On the 10th day of the 7th month of the 7th year in the near future sin could come to an end.

With sin,death and the grave at an End. The covenant of peace is delivered. Preparations for the Feast of Tabernacles to look forward to for great rejoicing.

Then On
- the Feast of Tabernacles, or Sukkot (Lev. 23:33-36 and 23:39-43)
on the 15th day of the 7th month of the 7th year. Deut.31 [10] And Moses commanded them, saying, At the end of every seven years,in the solemnity of the year of release,in the feast of tabernacles,...

This the prophecy of the Second Advent.

Enjoy Jim

Julie said...

See, Jim, this is one of those sections where Jews and Christians differ. To Jews, this chapter is exactly what is sounds like: a list of holidays for Jews to observe, as instructed by the text. To Christians, it's an alllegorical passage referring to the Christ.

To take your first example, to Jews, the Passover is the Passover. It's a remembrance of the exodus from Egypt, and meant to be followed by not doing work, not eating leavened bread, and by retelling the story of the Exodus to our children. (In modern times, this is done by holding a seder.) Jews look backwards to the Exodus. Christians, on the other hand, look forwards and see it as a prophecy of things to come.

This is, in my mind, the biggest difference between Jewish and Christian attitudes: Jews read the text literally, for the most part, while Christians read it allegorically.

Cheers,
Julie

James said...

Hello Julie

"To take your first example, to Jews, the Passover is the Passover. It's a remembrance of the exodus from Egypt, and meant to be followed by not doing work, not eating leavened bread, and by retelling the story of the Exodus to our children."

You are right. Also
Jesus at the age of 12:
"Not one act in the life of Christ was unimportant.

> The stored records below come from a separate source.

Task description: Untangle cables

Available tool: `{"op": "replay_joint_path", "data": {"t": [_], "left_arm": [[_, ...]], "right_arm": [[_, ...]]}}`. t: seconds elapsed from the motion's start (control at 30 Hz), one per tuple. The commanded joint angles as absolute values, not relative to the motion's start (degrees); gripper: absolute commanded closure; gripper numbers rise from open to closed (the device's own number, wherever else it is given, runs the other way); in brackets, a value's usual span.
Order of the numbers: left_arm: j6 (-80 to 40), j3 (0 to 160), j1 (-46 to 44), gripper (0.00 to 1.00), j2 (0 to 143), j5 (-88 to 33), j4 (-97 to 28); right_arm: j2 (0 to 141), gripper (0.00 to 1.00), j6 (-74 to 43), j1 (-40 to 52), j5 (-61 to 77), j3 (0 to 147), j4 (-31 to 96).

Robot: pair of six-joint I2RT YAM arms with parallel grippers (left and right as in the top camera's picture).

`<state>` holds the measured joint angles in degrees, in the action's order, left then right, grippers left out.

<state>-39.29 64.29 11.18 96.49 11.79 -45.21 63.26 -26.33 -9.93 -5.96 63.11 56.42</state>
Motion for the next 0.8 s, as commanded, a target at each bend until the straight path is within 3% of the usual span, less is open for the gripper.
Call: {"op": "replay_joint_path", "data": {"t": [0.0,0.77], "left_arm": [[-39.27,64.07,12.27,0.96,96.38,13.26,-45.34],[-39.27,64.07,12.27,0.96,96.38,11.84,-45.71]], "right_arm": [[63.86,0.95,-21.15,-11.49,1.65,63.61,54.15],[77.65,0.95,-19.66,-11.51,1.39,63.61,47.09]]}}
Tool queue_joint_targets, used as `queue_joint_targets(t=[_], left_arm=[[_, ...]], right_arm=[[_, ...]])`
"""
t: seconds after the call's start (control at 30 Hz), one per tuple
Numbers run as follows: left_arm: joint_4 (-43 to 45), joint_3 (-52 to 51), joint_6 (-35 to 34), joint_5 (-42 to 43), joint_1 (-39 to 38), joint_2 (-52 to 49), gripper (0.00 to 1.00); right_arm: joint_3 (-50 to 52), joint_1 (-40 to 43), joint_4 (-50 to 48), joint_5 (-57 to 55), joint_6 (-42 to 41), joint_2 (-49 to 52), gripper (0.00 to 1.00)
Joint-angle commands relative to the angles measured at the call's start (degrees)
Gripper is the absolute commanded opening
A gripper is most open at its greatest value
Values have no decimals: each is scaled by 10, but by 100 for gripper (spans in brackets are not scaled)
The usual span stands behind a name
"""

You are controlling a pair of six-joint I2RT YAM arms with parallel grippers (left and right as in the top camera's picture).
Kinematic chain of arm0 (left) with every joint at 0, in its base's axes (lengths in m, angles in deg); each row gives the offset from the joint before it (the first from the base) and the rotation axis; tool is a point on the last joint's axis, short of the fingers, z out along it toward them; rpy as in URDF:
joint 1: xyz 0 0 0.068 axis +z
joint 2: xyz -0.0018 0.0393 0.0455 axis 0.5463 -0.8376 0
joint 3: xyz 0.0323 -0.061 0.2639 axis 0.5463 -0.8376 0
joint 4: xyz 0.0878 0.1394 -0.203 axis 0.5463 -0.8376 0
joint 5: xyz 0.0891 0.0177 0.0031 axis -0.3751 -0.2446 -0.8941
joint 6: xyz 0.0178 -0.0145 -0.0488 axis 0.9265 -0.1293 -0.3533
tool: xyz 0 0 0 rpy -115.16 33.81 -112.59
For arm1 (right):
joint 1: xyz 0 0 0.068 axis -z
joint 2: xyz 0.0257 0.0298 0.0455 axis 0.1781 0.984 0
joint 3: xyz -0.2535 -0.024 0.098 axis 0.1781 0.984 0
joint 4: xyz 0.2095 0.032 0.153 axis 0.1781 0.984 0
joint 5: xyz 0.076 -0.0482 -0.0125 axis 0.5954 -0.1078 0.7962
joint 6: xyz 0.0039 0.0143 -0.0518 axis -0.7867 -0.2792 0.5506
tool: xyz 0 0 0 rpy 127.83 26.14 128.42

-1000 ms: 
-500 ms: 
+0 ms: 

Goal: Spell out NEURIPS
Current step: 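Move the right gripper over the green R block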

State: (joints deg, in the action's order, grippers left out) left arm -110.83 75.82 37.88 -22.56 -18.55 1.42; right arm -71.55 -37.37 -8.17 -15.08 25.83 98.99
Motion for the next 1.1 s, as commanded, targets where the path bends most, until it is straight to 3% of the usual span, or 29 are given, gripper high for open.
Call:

Every event of his life was for the benefit of his followers in future time. This circumstance of the tarry of Christ in Jerusalem teaches an important lesson to those who should believe on him. Many had come a great distance to keep the passover, instituted that the Hebrews might keep in memory their wonderful deliverance from Egypt. This ordinance was designed to call their minds from their world-loving interests, and from their cares and anxieties in relation to temporal concerns, and to review the works of God. They were to call to mind his miracles, his mercies and loving-kindness, to them, that their love and reverence for him might increase, and lead them to
36


ever look to him, and trust in him in all their trials, and not turn to other gods.

The observance of the passover possessed a mournful interest to the Son of God. He saw in the slain lamb a symbol of his own death. The people who celebrated this ordinance were instructed to associate the slaying of the lamb with the future death of the Son of God. The blood, marking the door-posts of their houses, was the symbol of the blood of Christ which was to be efficacious for the believing sinner, in cleansing him from sin, and sheltering him from the wrath of God which was to come upon the impenitent and unbelieving world, as the wrath of God fell upon the Egyptians. But none could be benefited by this special provision made by God for the salvation of man unless they should perform the work the Lord left them to do. They had a part to act themselves, and by their acts to manifest their faith in the provision made for their salvation.

The Spirit of Prophecy Volume Two (1877), page 35, paragraph 2;page 36, paragraph 1
Chapter Title: Chapter II. - The Life of Christ.